- Activity -
Everything from the first line of the material below through the line containing "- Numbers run" is to be printed exactly, and nothing more.
══ Data to examine
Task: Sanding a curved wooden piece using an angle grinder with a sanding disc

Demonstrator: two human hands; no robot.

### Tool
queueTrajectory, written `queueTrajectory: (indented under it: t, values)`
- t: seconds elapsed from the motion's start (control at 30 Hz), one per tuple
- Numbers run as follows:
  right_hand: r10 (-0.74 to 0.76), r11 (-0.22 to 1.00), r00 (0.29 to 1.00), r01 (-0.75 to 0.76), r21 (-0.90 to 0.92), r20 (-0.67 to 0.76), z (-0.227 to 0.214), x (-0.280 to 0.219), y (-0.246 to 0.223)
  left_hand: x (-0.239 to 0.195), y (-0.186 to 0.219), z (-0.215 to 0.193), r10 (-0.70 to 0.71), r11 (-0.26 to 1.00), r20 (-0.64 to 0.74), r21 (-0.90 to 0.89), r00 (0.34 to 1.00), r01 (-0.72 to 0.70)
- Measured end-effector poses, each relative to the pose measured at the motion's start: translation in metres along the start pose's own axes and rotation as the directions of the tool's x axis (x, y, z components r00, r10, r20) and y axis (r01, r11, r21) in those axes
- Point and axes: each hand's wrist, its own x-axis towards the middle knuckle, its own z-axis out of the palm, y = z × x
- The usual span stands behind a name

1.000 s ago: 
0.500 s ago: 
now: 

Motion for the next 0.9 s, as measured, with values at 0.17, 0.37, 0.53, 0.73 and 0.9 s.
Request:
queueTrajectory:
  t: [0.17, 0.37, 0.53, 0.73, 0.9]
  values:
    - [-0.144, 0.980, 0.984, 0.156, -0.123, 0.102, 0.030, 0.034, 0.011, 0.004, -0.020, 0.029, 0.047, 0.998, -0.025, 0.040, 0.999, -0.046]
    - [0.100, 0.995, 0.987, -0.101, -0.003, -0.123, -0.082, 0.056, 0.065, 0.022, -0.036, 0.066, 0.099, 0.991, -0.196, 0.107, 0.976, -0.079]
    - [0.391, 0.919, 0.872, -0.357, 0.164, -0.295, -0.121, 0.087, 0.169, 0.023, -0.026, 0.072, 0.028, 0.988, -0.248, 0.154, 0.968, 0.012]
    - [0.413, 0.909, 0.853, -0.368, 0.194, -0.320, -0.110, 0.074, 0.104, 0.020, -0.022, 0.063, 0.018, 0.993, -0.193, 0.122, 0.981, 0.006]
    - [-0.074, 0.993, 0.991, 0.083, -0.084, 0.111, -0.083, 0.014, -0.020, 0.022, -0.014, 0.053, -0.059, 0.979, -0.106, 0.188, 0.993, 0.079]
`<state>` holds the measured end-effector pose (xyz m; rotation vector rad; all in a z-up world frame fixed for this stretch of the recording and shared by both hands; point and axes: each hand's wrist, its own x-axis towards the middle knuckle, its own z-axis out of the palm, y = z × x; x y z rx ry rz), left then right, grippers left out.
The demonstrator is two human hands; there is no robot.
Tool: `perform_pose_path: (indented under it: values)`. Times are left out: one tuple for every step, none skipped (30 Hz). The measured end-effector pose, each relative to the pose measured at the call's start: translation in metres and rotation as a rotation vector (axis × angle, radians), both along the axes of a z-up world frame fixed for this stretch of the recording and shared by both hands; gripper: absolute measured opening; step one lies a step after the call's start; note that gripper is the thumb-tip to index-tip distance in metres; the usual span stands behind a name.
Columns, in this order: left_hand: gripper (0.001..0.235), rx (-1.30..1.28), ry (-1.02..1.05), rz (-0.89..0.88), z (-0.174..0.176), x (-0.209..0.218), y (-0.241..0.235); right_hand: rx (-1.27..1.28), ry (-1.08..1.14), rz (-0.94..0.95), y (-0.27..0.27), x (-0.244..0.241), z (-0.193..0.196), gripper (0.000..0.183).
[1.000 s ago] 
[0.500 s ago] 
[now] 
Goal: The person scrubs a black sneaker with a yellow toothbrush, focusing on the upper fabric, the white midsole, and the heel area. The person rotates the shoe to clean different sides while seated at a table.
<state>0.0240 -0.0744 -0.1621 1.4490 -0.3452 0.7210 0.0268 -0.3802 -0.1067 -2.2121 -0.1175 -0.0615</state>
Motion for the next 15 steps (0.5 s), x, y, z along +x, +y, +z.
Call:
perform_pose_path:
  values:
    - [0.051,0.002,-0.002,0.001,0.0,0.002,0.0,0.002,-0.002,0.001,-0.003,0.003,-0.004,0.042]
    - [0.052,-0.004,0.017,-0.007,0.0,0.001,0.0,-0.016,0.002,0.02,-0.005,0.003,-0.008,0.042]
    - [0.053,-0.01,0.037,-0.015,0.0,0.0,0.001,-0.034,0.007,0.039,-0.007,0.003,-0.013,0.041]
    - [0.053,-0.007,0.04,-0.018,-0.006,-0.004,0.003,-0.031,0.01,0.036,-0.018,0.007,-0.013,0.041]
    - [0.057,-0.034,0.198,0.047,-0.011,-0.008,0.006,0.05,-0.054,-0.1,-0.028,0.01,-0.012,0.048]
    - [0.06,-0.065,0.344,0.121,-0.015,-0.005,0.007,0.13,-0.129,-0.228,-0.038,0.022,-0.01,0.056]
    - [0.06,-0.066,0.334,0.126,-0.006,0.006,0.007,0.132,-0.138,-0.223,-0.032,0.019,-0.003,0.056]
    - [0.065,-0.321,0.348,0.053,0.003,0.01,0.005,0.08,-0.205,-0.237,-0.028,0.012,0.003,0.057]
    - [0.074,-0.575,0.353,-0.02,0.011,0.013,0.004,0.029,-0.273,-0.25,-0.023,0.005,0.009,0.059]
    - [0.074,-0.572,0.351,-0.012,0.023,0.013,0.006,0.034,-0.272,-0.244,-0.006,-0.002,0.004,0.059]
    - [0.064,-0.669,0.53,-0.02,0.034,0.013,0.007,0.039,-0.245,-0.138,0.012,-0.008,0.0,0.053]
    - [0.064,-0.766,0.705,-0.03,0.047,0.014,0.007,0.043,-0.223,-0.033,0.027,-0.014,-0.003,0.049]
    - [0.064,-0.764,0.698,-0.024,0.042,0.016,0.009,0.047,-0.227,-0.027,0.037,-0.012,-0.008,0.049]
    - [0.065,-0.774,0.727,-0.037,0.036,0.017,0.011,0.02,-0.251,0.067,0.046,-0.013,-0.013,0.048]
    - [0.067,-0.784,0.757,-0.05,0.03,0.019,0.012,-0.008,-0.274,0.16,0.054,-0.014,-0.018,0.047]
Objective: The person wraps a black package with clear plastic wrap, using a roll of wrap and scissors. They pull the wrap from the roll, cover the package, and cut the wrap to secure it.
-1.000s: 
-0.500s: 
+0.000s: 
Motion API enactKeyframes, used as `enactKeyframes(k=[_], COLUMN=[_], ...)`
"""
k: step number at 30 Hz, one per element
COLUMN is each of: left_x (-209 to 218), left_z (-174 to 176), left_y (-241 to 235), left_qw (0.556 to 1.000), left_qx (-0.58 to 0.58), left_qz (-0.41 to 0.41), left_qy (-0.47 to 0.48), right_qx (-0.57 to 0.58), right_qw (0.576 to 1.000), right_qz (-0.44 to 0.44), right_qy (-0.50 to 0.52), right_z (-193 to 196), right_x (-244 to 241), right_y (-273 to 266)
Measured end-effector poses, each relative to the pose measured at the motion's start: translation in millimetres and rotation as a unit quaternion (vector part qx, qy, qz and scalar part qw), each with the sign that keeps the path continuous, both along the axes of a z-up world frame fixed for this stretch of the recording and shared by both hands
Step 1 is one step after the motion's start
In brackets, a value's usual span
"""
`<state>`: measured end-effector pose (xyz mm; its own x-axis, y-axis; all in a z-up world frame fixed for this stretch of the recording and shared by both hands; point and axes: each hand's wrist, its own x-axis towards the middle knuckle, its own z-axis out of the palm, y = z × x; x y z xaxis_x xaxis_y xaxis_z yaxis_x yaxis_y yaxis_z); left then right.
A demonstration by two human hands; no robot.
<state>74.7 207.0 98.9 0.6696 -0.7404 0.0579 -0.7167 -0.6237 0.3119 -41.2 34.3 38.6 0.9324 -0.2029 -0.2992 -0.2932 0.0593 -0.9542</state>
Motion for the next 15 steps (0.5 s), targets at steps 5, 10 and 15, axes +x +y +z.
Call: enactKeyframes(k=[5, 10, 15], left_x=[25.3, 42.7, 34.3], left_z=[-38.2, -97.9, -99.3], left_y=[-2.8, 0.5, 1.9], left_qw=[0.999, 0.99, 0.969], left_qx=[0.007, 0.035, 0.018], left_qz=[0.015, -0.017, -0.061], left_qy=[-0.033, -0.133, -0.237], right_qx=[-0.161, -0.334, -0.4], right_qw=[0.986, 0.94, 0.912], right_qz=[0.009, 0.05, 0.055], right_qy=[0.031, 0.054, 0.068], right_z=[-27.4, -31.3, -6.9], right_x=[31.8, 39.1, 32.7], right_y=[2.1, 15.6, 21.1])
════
- Answer box -
Task: Sanding a curved wooden piece using an angle grinder with a sanding disc

Demonstrator: two human hands; no robot.

### Tool
queueTrajectory, written `queueTrajectory: (indented under it: t, values)`
- t: seconds elapsed from the motion's start (control at 30 Hz), one per tuple
- Numbers run as follows:

Nothing further is required for this exercise.